While the Tone Works site was able to use water wheels on the River Tone for power generation, Tonedale Mills initially used smaller watercourses, Westford Brook and Rockwell Green Stream. In order to ensure that they had a constant supply of water, and that it was used as efficiently as possible, Thomas Fox had water basins excavated between 1801 and 1803, establishing a series of waterways, weirs and sluices to manage the water supply. The original timber mill burned down in 1821, and was replaced by a brick mill, which remains today. The large site features a number of mills, warehouses, workshops and engine houses. Like the north site, evidence of water wheels as well as steam and electric power generation remains. The complex features factories for the preparation of the wool, including a combing shed and a wool cleaning complex.

==Regeneration==
Plans to convert some of the site into housing were abandoned in 2008, during the 2008 financial crisis, due to low levels of interest.

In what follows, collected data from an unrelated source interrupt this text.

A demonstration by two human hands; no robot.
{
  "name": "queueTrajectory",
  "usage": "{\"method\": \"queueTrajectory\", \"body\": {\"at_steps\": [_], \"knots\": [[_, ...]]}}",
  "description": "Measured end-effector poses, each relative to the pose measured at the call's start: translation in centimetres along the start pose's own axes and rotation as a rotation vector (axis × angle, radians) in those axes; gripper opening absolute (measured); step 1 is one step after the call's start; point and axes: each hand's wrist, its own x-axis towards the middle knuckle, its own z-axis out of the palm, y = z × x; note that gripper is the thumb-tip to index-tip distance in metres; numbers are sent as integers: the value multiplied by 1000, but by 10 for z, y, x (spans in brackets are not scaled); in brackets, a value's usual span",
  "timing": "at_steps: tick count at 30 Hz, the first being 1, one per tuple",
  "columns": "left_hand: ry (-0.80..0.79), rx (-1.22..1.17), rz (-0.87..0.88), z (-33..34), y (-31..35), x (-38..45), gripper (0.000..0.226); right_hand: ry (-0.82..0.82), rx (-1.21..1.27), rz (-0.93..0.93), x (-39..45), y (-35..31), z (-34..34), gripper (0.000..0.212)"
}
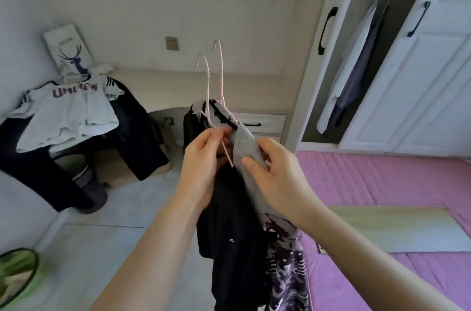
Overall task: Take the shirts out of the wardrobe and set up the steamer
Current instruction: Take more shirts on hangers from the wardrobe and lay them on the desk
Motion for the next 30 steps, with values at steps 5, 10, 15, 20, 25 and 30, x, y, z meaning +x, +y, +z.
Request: {"method": "queueTrajectory", "body": {"at_steps": [5, 10, 15, 20, 25, 30], "knots": [[101, -28, 24, -19, 5, -22, 23, -128, -24, -102, -4, -1, 9, 5], [188, -87, 27, -40, 8, -33, 23, -262, 8, -224, -11, -4, 28, 20], [252, -142, 51, -63, 11, -33, 22, -306, -45, -324, 3, -10, 48, 30], [314, -70, 95, -91, 16, -23, 17, -319, -195, -361, 21, -20, 75, 15], [373, 76, 152, -131, 27, 0, 16, -230, -422, -383, 41, -42, 123, 45], [414, 245, 235, -189, 40, 29, 19, -181, -482, -397, 83, -62, 179, 35]]}}
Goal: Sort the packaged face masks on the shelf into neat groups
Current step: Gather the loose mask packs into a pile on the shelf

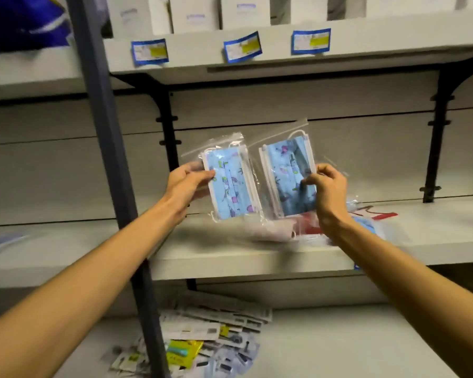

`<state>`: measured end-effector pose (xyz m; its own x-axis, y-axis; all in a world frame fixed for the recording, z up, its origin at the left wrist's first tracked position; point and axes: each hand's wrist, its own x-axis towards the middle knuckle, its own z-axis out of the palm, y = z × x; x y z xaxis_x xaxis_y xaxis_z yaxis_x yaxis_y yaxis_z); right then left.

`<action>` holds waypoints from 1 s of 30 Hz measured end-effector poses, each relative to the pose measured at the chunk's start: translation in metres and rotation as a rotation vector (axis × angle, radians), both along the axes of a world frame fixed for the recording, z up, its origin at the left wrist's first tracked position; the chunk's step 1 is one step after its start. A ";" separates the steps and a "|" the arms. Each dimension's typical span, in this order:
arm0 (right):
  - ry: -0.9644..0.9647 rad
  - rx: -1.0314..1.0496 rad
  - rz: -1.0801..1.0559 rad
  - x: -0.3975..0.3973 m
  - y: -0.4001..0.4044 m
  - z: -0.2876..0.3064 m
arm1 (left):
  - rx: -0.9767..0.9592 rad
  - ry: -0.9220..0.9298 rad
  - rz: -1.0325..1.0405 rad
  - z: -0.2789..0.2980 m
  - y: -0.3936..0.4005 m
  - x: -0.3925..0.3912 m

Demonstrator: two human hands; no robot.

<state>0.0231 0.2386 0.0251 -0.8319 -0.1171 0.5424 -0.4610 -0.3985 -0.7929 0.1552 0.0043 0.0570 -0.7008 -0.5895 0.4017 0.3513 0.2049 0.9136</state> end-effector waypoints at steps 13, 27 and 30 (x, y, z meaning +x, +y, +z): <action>0.067 0.210 0.267 0.194 -0.175 -0.046 | -0.108 -0.197 0.235 -0.048 -0.126 0.223; 0.086 0.414 0.417 0.248 -0.446 -0.078 | 0.442 -0.223 0.561 -0.079 -0.358 0.308; 0.070 0.483 0.454 0.244 -0.497 -0.074 | 0.480 -0.219 0.564 -0.075 -0.402 0.304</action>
<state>0.2675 -0.2588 -0.0491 -0.6072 -0.6909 0.3924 -0.3881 -0.1731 -0.9052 0.4593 -0.3979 -0.0181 -0.2763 -0.9557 -0.1014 0.1121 -0.1368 0.9842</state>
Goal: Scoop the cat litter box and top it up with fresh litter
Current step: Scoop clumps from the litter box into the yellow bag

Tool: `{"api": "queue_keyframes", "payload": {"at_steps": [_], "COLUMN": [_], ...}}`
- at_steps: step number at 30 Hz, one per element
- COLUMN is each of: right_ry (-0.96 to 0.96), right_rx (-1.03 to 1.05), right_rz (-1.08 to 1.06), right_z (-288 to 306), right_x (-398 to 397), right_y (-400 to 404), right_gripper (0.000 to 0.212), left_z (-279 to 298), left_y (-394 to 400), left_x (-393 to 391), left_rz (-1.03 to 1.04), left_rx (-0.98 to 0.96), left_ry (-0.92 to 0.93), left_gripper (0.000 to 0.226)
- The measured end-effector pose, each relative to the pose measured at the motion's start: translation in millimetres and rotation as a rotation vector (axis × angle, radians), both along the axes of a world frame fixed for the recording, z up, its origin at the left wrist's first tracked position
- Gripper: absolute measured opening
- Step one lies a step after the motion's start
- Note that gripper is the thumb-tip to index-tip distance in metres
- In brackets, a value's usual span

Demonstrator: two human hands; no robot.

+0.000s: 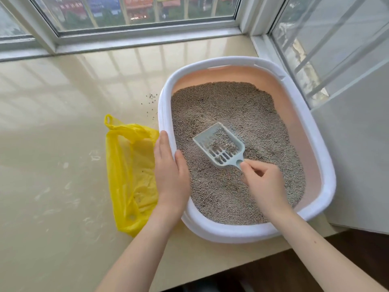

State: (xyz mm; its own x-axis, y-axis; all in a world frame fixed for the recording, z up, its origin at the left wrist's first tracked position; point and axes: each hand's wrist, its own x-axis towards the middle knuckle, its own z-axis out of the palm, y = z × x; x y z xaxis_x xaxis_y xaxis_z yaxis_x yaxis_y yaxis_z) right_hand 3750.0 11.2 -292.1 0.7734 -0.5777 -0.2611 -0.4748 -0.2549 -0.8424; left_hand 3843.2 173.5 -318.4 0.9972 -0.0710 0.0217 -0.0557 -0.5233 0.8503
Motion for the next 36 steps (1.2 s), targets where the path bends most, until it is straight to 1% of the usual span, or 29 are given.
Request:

Development on the site was later supported by The Prince's Regeneration Trust, and the site was listed on the Heritage at Risk Register in 2010, while the Tone Works site was identified in 2014 as being among the top ten Heritage at Risk "priority" sites in the South West. Most of the site has been grade II* listed, granting it a level of preservation by Historic England, though the organisation accept that "comprehensive restoration and reuse would not prove commercially viable" due to the size and state of disrepair of the site.